__What to do__. Exactly reproduce the lines of the listing below from the one containing "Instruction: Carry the" through the one containing "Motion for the". Skip the images.

__Data block__.
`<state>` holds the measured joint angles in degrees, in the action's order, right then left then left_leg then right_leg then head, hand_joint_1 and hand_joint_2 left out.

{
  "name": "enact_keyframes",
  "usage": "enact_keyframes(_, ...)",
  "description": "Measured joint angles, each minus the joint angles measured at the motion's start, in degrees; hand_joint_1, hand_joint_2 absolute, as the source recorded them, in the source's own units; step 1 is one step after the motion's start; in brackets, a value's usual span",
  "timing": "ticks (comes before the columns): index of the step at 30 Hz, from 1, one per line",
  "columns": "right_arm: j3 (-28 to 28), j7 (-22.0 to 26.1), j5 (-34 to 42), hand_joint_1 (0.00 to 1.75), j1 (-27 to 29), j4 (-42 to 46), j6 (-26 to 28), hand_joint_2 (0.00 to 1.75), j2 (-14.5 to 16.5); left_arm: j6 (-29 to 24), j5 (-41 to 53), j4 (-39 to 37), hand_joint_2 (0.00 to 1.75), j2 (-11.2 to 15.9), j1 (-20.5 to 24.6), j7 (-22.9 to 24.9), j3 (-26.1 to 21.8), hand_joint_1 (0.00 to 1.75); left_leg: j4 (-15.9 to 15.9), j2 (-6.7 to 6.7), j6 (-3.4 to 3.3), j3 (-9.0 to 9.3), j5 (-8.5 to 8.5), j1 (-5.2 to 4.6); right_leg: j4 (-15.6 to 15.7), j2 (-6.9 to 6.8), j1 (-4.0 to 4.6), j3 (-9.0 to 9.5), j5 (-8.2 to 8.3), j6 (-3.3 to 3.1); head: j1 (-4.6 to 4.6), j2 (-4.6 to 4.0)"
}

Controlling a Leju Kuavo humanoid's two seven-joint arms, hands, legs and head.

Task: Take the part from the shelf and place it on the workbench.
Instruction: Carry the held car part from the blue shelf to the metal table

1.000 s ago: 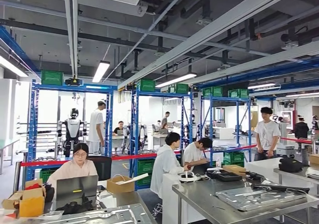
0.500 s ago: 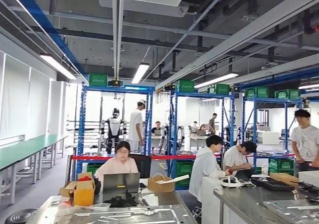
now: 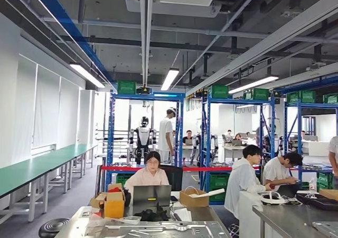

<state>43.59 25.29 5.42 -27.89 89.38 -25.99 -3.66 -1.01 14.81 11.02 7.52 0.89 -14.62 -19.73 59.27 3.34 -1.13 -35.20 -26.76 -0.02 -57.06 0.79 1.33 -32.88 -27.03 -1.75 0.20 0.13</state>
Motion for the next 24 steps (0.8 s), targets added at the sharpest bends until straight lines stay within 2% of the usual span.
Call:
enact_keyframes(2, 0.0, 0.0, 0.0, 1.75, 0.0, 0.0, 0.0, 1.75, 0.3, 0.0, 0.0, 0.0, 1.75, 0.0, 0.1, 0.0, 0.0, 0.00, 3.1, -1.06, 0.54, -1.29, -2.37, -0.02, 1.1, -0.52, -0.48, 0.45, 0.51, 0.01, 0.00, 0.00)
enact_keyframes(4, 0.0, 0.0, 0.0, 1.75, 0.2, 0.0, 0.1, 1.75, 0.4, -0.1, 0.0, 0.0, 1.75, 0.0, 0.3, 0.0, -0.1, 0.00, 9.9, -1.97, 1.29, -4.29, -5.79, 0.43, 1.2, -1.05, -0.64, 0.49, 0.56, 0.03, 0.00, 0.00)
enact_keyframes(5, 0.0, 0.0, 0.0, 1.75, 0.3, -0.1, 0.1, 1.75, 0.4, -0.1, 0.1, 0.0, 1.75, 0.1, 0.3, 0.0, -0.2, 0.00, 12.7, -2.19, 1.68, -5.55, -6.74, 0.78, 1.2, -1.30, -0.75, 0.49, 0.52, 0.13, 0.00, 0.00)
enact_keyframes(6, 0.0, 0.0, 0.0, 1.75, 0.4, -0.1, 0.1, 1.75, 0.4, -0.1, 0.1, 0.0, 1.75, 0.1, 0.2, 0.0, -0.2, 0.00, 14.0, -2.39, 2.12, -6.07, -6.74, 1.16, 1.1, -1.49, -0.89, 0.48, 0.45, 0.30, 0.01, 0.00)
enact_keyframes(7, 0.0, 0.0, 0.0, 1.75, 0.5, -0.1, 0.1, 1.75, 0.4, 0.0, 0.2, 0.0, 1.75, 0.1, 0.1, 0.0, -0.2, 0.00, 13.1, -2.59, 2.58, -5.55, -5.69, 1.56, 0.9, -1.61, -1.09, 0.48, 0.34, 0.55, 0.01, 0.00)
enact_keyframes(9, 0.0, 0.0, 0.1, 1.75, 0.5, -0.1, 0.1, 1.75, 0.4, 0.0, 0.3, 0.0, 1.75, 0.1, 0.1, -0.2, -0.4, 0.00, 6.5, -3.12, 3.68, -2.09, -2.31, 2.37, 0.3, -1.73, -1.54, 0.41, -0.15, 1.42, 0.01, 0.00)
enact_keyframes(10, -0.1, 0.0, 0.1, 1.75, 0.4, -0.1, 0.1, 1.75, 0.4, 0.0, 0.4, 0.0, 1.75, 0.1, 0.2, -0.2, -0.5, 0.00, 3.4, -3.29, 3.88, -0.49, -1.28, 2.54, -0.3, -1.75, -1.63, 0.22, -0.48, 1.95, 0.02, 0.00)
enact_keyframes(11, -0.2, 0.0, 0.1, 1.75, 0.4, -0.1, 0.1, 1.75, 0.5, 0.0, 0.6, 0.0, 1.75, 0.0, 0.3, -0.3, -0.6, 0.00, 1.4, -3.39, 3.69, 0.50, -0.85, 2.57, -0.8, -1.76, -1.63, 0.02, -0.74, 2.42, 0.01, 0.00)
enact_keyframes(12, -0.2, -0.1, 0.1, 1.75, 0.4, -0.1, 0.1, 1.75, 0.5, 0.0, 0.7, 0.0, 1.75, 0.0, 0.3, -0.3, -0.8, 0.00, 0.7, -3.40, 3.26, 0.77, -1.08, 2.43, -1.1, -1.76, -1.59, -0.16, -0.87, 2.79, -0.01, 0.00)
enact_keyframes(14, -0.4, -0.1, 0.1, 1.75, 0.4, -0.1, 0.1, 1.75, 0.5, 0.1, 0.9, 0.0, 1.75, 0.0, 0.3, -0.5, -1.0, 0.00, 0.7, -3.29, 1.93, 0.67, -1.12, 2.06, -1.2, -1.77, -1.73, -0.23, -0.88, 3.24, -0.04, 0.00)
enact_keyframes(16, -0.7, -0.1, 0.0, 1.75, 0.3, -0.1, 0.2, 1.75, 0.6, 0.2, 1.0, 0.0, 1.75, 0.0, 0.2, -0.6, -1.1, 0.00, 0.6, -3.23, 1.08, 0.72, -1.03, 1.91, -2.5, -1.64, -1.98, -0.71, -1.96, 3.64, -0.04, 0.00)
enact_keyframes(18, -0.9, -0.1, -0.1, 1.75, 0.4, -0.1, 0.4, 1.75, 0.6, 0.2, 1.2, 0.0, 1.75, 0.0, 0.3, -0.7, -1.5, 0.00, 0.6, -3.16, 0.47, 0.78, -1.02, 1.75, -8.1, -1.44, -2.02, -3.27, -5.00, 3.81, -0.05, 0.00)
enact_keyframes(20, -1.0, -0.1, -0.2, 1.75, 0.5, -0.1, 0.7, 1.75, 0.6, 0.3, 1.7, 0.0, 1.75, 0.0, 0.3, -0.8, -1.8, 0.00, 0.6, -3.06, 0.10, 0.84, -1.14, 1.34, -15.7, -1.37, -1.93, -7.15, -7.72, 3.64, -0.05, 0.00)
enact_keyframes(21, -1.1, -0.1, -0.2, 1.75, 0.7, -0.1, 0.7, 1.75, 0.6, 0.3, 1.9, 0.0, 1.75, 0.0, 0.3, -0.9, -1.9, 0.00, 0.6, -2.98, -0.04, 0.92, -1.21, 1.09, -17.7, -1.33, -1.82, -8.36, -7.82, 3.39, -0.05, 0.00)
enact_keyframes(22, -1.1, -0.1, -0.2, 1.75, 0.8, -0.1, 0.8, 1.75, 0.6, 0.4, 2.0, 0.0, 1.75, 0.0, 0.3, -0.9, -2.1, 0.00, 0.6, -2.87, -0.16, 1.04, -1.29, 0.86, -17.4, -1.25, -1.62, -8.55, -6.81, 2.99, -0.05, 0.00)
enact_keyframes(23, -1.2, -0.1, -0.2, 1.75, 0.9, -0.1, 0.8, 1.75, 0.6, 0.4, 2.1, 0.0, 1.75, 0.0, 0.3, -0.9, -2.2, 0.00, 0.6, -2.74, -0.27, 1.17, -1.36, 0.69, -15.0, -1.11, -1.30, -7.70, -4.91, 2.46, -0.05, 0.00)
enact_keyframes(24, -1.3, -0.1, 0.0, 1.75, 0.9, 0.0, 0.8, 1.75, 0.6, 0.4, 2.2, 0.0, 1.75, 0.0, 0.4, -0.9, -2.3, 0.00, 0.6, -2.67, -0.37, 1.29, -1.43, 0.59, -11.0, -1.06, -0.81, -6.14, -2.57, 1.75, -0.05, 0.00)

__Response to this exercise__.
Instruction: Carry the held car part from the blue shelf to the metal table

1.000 s ago: 
0.500 s ago: 
now: 

<state>43.59 25.29 5.42 -27.89 89.38 -25.99 -3.66 -1.01 14.81 11.02 7.52 0.89 -14.62 -19.73 59.27 3.34 -1.13 -35.20 -26.76 -0.02 -57.06 0.79 1.33 -32.88 -27.03 -1.75 0.20 0.13</state>
Motion for the next 24 steps (0.8 s), targets added at the sharpest bends until straight lines stay within 2% of the usual span.

The output given here is complete.